## TASK TO COMPLETE
Please copy only the material from the line that has "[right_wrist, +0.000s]" to the very last line, both ends included, exactly as written and without pictures.
* * *
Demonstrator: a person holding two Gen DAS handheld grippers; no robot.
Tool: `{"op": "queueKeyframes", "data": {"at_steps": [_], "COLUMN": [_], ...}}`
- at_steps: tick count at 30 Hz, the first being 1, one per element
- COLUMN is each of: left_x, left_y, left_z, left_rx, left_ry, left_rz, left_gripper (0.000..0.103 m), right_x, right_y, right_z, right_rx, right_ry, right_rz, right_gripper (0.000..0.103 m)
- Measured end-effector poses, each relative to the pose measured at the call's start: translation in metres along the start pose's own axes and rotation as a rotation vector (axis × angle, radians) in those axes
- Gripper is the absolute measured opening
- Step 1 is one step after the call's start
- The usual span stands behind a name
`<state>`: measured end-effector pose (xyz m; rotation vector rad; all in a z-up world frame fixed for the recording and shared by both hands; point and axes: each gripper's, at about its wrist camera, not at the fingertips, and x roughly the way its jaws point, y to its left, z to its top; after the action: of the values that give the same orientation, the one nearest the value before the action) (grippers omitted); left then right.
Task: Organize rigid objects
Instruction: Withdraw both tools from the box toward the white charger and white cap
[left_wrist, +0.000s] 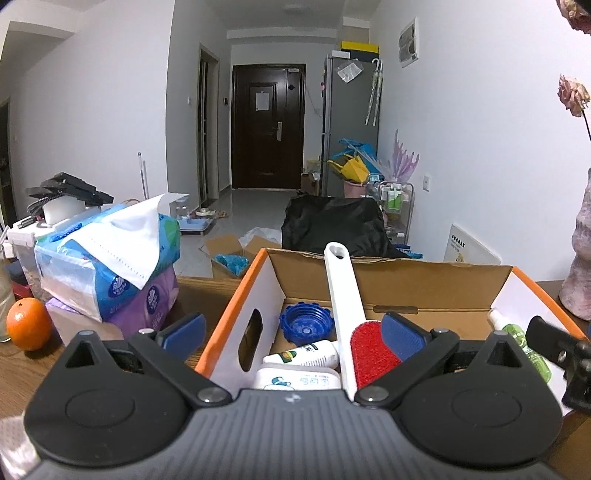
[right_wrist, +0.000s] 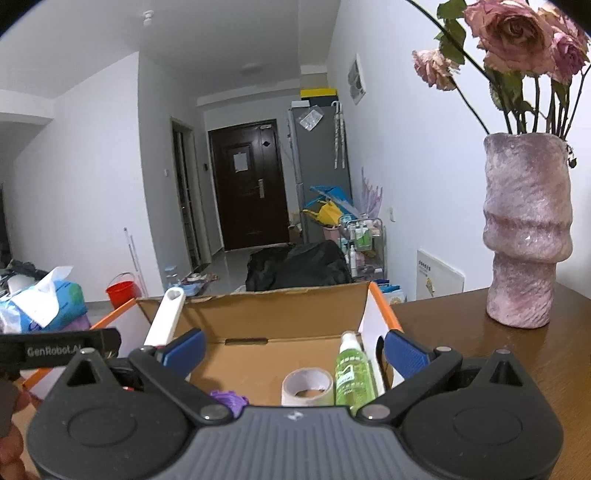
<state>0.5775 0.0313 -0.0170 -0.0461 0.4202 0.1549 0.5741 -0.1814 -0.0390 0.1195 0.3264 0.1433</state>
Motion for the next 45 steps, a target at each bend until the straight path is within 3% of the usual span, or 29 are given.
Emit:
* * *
## TASK RESPONSE
[right_wrist, +0.000s] 
<state>0.5775 0.0313 -0.0170 -0.0461 0.4202 0.1549 0.5741 -0.1814 -0.0390 0.1195 0.3264 0.1433</state>
Motion for the next 45 steps, a target at each bend until the straight path is within 3% of the usual span, or 29 are given.
Emit:

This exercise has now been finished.